Google Quantum AI's Willow Chip and Quantum Advantage
In an advancement in quantum computing, researchers from Google, MIT, Stanford, and Caltech reported in Nature on October 22 a "verifiable display of quantum advantage" using Google's Willow quantum processor. They demonstrated that Willow outperformed supercomputers in solving specific problems.
Understanding Quantum Interference
- Quantum particles can behave like waves, and their probability wave functions can interfere with each other.
- Constructive interference amplifies probabilities of correct answers, while destructive interference cancels out incorrect ones.

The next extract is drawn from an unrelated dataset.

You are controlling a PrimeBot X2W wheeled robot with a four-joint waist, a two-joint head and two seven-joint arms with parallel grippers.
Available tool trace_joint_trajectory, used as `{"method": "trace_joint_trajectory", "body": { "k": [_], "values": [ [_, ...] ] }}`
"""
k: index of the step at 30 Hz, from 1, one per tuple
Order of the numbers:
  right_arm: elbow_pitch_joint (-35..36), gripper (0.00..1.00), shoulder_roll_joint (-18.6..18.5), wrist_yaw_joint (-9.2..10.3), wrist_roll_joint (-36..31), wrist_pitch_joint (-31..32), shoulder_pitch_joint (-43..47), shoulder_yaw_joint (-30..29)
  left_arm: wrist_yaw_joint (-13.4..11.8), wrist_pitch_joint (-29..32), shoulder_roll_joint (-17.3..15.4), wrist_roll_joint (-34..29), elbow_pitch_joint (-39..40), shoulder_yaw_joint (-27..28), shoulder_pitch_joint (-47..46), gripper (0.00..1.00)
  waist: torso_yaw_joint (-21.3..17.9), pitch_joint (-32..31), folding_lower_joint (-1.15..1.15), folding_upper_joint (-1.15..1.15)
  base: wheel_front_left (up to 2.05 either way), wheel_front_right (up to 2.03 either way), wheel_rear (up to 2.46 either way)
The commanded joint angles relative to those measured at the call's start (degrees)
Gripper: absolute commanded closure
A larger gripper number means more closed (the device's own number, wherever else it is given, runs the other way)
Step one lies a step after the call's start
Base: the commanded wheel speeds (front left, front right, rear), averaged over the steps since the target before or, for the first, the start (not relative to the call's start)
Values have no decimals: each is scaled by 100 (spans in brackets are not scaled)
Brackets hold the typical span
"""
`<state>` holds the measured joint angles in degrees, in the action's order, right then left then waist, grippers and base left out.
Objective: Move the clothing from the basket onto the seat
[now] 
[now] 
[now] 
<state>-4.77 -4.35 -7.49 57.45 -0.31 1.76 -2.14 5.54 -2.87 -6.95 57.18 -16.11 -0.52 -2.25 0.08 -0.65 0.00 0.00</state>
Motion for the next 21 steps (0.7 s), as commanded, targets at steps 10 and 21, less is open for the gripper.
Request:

Decoded Quantum Interferometry (DQI) Algorithm
- Utilizes quantum Fourier transform to control wave-like nature of quantum bits.
- For the optimal polynomial intersection problem, DQI provides faster solutions than classical computers.
Measuring Information Scrambling in Quantum Systems
- Information initially concentrated in one quantum bit spreads across all bits in a quantum system.
- Researchers likened this to blue dye spreading in a swimming pool, becoming uniformly distributed and hidden in complex interactions.
- A novel experiment involving sound wave interference was used to measure this scrambling.
- Quantum circuits simulated on supercomputers would take over three years, whereas Willow completed tasks in two hours.
Challenges and Next Steps
- The researchers haven't mathematically proven the inherent difficulty for classical computers to solve the same problems.
- Future research should independently solve unsolved problems using the quantum method.
- Applications of these findings are still prospective, with practical scientific discoveries yet to materialize.
- Improvements in error correction and scaling reliable quantum bits are necessary for broader applications.
Previous Experiments and Implications
- In 2019, Google attempted random circuit sampling with the Sycamore processor.
- The problem solved by Willow was meaningful and verifiable against classical or other quantum computers.
- An early application may be in Hamiltonian learning, comparing experimental data with simulations to infer unknown parameters.
The findings build on principles developed by Nobel laureates in physics, with Michel Devoret, a laureate, being key to Google's quantum hardware developments. These studies indicate a significant step forward but highlight the long road ahead in practical quantum computing applications.